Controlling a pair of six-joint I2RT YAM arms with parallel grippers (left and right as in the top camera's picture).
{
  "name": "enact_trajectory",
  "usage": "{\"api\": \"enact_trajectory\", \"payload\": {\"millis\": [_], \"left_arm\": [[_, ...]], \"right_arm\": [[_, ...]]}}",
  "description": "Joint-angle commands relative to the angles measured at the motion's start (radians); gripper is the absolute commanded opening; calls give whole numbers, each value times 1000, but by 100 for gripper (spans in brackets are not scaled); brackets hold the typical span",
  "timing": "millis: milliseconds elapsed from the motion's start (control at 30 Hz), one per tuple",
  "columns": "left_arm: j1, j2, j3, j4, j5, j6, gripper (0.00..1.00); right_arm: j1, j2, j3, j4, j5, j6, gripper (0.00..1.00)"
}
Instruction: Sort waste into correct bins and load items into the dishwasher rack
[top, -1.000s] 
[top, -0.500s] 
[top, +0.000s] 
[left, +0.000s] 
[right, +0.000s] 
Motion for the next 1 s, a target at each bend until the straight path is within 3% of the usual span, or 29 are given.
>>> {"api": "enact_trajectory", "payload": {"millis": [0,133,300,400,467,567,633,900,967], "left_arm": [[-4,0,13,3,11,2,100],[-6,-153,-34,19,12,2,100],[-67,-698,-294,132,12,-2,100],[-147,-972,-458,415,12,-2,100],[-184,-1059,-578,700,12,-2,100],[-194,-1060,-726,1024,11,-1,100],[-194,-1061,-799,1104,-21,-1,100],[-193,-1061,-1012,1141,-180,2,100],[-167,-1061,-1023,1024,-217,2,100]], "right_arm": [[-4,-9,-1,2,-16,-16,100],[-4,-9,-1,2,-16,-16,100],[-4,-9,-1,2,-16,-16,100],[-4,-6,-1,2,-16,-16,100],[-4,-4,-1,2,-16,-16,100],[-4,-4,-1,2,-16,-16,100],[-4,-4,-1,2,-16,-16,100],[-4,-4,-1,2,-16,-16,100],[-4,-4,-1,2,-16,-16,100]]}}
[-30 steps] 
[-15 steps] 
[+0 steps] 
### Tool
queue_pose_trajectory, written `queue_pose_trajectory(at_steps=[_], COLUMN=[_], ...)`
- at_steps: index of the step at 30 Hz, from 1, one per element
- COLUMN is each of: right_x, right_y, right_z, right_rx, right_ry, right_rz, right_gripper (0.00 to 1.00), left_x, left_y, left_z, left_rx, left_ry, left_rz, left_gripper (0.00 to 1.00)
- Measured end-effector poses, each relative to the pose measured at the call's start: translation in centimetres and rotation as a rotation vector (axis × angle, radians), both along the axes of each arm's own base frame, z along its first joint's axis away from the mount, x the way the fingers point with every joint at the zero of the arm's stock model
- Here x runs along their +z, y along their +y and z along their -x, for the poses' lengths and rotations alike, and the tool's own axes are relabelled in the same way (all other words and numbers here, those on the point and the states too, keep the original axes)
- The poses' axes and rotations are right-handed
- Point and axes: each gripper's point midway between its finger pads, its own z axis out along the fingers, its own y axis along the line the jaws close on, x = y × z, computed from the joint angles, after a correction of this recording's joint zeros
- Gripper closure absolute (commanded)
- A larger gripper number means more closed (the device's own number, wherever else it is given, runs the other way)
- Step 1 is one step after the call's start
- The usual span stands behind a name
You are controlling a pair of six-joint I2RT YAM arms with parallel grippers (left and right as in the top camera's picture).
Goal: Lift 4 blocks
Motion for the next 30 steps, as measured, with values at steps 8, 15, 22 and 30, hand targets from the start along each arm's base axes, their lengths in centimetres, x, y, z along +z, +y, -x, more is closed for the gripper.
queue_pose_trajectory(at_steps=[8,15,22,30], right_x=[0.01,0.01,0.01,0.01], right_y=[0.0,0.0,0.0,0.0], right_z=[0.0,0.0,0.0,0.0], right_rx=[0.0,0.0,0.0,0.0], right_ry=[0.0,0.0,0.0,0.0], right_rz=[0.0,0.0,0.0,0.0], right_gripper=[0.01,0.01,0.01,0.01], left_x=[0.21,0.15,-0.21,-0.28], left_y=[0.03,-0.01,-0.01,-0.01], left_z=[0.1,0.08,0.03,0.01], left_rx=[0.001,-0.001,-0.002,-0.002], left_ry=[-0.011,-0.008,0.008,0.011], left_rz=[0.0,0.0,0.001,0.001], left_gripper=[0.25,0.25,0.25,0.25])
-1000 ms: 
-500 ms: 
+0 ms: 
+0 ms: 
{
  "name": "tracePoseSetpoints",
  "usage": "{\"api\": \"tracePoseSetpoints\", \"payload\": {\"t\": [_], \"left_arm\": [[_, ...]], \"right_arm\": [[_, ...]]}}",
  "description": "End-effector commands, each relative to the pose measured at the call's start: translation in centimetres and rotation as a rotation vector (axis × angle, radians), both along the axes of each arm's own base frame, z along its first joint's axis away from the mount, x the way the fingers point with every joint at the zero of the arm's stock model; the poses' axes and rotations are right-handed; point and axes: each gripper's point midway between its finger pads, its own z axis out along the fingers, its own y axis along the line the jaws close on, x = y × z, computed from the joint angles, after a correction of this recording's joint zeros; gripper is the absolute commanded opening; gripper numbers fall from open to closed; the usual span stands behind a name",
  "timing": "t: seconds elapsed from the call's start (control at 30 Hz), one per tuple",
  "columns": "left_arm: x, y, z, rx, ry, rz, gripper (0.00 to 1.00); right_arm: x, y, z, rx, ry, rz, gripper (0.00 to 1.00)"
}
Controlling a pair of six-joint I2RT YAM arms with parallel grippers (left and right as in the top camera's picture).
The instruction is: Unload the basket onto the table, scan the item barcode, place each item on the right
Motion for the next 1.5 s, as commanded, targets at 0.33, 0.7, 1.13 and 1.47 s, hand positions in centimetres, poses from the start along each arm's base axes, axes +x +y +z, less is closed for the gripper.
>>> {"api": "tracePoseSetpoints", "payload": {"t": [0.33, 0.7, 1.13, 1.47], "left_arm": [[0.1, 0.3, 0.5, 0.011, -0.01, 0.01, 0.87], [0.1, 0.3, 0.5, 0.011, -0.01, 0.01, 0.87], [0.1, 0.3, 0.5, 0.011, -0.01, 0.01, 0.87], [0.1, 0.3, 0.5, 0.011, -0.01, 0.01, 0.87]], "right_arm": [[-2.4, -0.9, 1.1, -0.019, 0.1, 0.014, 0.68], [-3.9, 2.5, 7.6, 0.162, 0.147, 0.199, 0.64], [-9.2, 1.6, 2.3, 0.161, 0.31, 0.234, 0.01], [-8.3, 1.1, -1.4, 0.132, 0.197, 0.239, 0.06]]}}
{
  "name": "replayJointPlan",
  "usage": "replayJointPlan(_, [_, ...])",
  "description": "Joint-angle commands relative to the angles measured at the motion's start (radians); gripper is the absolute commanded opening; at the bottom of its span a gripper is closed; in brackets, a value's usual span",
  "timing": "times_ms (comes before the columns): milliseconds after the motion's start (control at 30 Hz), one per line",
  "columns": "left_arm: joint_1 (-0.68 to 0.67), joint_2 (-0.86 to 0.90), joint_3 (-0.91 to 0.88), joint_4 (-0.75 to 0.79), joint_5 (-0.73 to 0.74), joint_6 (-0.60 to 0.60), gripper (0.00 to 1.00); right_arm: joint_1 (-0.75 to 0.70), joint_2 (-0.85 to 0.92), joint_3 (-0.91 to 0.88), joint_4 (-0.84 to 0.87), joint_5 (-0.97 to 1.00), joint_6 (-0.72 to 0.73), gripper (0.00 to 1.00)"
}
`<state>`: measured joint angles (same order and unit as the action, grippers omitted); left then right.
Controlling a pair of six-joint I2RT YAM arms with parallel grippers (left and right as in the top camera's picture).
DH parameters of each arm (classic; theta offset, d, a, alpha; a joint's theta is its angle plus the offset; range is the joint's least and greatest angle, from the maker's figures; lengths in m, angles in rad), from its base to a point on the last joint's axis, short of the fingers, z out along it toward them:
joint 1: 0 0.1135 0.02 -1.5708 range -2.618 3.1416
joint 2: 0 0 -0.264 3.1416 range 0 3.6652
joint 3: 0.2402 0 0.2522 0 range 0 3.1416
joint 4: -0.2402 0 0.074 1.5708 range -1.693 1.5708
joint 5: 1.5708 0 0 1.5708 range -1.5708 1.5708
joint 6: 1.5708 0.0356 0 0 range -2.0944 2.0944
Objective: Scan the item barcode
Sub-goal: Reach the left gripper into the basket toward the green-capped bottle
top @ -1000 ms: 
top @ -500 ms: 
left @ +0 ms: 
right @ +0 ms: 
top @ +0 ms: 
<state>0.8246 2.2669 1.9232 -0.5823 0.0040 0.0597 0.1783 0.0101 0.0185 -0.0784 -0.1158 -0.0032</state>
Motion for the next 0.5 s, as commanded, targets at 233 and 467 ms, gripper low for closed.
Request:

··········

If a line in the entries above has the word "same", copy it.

- Here x runs along their +z, y along their +y and z along their -x, for the poses' lengths and rotations alike, and the tool's own axes are relabelled in the same way (all other words and numbers here, those on the point and the states too, keep the original axes)
`<state>`: measured joint angles (same order and unit as the action, grippers omitted); left then right.

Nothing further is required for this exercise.